Plan for floating IP failover. In high availability scenarios, design your infrastructure so floating IPs can be quickly reassigned to standby instances. Test failover procedures to ensure you can move floating IPs between instances within your target recovery time.

Release unused floating IPs promptly. Review allocated floating IPs regularly and release any that are not actively in use. This reduces costs and returns IPs to the pool for other projects.

Consider DNS integration. Rather than distributing floating IP addresses directly to users, configure DNS records that point to your floating IPs. This allows you to change the underlying IP address by reassigning the floating IP without requiring users to update bookmarks or connection strings.

Summary

Floating IPs provide the external network access that makes OpenStack instances reachable from the internet.

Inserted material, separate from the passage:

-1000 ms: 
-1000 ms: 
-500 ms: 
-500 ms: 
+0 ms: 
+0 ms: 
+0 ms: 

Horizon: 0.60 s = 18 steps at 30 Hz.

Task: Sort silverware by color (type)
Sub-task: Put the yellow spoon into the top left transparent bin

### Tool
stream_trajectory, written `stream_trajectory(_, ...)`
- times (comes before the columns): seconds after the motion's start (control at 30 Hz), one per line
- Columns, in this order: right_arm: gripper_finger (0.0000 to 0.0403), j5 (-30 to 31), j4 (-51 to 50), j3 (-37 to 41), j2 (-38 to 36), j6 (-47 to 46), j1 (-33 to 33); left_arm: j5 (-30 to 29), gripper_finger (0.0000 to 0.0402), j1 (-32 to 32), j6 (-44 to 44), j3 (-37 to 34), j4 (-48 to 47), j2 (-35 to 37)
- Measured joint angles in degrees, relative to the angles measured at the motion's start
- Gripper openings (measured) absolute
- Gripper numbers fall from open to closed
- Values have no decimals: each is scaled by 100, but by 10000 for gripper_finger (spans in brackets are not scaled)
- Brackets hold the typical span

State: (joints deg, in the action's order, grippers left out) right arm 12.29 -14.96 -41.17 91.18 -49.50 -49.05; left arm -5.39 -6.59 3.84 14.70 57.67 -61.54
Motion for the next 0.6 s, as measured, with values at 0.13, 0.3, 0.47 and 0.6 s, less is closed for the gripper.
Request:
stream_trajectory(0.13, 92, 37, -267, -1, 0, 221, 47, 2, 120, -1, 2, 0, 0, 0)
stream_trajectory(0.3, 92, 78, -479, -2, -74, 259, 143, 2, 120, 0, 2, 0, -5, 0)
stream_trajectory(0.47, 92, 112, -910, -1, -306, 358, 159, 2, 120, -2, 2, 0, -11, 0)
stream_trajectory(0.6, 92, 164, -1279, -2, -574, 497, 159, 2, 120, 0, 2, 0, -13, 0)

Understanding the distinction between fixed IPs and floating IPs, ensuring proper router configuration, and following allocation and association procedures correctly ensures your instances have the connectivity they need.

The Horizon dashboard offers a visual interface for managing floating IPs, while the OpenStack CLI provides automation capabilities for large-scale deployments. Both approaches give you complete control over allocating IPs from pools, associating them with instances or specific ports, disassociating when external access is no longer needed, and releasing IPs back to the pool to optimize resource usage.

Proper floating IP management combined with appropriate security group configuration and network architecture ensures your OpenStack infrastructure remains both accessible and secure.